When Ashish Paliwal ran the Inaugural Mill Race Marathon in 2013, he finished in 4 hours, 4 minutes, 4 seconds.

Last year, Paliwal returned to better his personal record to 3:49.

So it only makes sense that this year, the Columbus resident will try to go a little faster and set another PR. His goal for the 26.2-mile race is 3:45.

“I know it’s going to be a stretch target, but that’s what I’m aiming for,” Paliwal said. “It’s very important just to prove to myself I can do it. I’m 46, so every year I can get a PR, that’s an achievement for me. I’m aging at the same time I’m getting the PR, so that’s a great feeling.”

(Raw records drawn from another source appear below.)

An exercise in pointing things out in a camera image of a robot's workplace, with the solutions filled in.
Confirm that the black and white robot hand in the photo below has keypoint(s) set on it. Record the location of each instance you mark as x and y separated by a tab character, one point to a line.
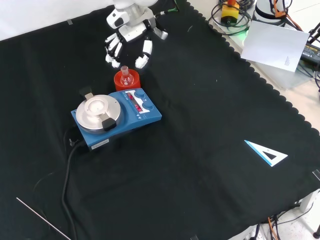
132	31

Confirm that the clear glass round-bottom flask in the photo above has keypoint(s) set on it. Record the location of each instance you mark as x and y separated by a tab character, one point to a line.
125	79

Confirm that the clear tape strip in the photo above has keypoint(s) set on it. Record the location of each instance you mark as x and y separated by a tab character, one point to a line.
316	174
70	22

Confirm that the blue heater with steel plate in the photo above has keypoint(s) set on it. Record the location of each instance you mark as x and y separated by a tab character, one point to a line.
147	117

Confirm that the yellow stop button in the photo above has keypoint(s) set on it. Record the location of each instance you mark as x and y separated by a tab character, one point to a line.
229	13

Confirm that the black bench cloth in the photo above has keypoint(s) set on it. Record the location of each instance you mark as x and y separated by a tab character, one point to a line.
187	125

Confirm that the pale board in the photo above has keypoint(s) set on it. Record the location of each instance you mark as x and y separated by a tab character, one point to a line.
275	45

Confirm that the white and blue triangle ruler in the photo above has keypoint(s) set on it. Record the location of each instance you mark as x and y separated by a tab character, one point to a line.
260	150

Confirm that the black power adapter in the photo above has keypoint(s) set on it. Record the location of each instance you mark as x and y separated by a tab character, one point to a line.
311	52

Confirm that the thin glass rod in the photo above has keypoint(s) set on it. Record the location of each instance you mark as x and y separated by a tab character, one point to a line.
42	218

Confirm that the white table leg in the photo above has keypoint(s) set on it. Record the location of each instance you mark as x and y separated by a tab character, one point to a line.
308	201

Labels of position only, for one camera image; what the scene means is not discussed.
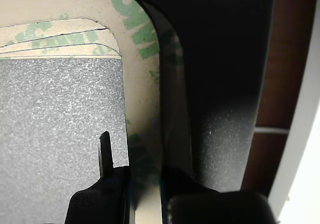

The majority of runners competing in this year’s Mill Race Marathon, half-marathon and 5K are likely hoping to experience a similar feeling. While only the elite runners are expecting to contend for the titles and cash prizes that go with top-five finishes, the rest have a PR to target.

Ashok Kumar, who ran the marathon in 5:15 two years ago, wants to go under 4:30.

“That’s a very, very big goal because I’m not a fast runner,” Kumar said. “I want to meet that challenge.”

Paliwal’s daughter Radhika is ready for a run at a PR after not feeling well in the 2014 half-marathon. She finished that race in 2:17.

This year, the Purdue sophomore is shooting for a time in the 2:00-2:10 range for 13.1 miles.

“I wanted to beat my record, so I decided to do it again,” she said. “It’s very important because two years ago my timing was really bad, and I didn’t perform well enough during the race. So this time, I want to do it in time. I’m hoping no health problems come up this time.”

A veteran of 15 half-marathons, Kirsten Bouthier decided to try the full marathon last year. This year, she is returning to the more familiar half-marathon.

Bouthier ran her PR of 2:17 about five to 10 years ago. She ran 2:41 in Seymour half-marathon in June, and instead of aiming for the PR, tries to break 2:30 in the half-marathons.

“I’m more interested in just having fun with events, and the time isn’t everything to me,” Bouthier said. “I’m competitive, but the time isn’t the end-all-and-be-all for me. Just being able to do events and have fun with it, meet people and enjoy the events, I love having this hometown event and seeing all the people I know. It’s a blast.”